Nun zu dem anderen Mädchen, die du in der Fahrschule kennen gelernt hast. Ich kann mir gut vorstellen, dass du dich in ein Ideal verrannt hast, dass es so nicht gibt. Vielleicht ist es aber auch so, dass du vor der Tiefe deines eigenen Geistes erschrickst, übersiehst, wie reif du geworden bist. Das hört sich jetzt komisch an. Aber vielleicht bist du ja dabei, eine viel gediegenere, ernstere Form der Liebe zu entdecken? Eine, die Tatsachen schafft, statt sich in Luftschlössern zu bewegen? Eine, die fest und ehrlich und näher an der Wirklichkeit ist, statt sich über kleine Lügen an dich selbst den Atem zu verlängern? Du bist älter geworden, und ich habe das Gefühl, dass der Trauerprozess um deine Klassenkameradin dich massiv vorangebracht hat. Du bist ein Mann geworden, du bist jemand, mit dem man rechnen muss - der aber auch nicht mit sich spielen lässt. Führe den Kontakt mit dem Mädchen fort, die du so gern magst, triff dich mit ihr, höre ihr zu - und die Dinge werden sich weisen. Lass dir Zeit, in dich zu horchen, ob du sie stark genug liebst; ansonsten behandle sie wie ein Gentleman, lass alles so toll, wie es gerade ist. Dann kannst du den passenden Augenblick, ihr deine Gefühle zu gestehen, gar nicht verpassen. Und diese Liebe muss dann keine sein, die dich schlaflos macht, deinen Hunger vertreibt, kein haltloses Schwärmen. Sondern es kann eine sein, die dich erdet und antreibt, in der wirkliche Offenheit und Nähe herrschen. Und ich wünsche dir sehr, dass du eine solche Liebe entdecken kannst. Ob mit diesem Mädchen, oder einer Anderen - du hast an Selbstbewusstsein zugelegt, du bist zielstrebig, du wirst es schaffen.
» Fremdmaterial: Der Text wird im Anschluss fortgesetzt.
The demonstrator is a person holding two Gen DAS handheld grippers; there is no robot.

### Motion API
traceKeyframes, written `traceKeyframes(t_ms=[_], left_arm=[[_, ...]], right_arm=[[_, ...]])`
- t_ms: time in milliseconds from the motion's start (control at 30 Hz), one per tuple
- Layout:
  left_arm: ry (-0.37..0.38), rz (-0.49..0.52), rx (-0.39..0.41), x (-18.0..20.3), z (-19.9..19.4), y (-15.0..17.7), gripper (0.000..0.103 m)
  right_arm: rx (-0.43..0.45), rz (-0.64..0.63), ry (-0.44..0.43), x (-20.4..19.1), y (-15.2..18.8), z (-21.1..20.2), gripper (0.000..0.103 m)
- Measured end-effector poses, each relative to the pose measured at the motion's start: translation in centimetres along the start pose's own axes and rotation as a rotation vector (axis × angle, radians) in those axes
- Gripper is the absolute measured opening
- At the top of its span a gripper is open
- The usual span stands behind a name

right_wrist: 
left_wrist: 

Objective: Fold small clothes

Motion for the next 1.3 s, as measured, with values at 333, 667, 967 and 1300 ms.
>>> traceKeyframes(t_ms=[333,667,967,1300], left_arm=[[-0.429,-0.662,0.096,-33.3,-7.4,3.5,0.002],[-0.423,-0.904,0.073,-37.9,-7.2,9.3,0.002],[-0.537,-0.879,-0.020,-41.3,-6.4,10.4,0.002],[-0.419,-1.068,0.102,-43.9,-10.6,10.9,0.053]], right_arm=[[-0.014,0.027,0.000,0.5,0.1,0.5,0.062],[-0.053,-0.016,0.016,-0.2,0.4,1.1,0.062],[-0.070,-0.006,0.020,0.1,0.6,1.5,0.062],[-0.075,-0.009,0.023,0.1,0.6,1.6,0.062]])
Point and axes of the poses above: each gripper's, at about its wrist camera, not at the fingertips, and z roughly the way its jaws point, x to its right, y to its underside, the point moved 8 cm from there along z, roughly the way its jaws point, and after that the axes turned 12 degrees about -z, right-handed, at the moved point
After all, Tobi, ich bin hellauf begeistert, wie klasse du all das gemeistert hast. Ich glaube, du siehst dich selbst jetzt in einem anderen, klareren Licht, und bist nicht nur strukturiert, sondern auch entschlussfreudig und verlierst nicht den Überblick. Das sind gute Qualitäten, auch wenn man sich mal erlauben kann, sie nicht an den Tag zu legen. Genieße doch vor allem die Aufmerksamkeit, die du bekommst, stecke deine Energie in Arbeit und Schule - und hab Vertrauen, dass auch dein privates Glück schneller kommt, als du es denkst. Denn so ist es eigentlich immer. Und du hast es absolut verdient. Mach weiter so!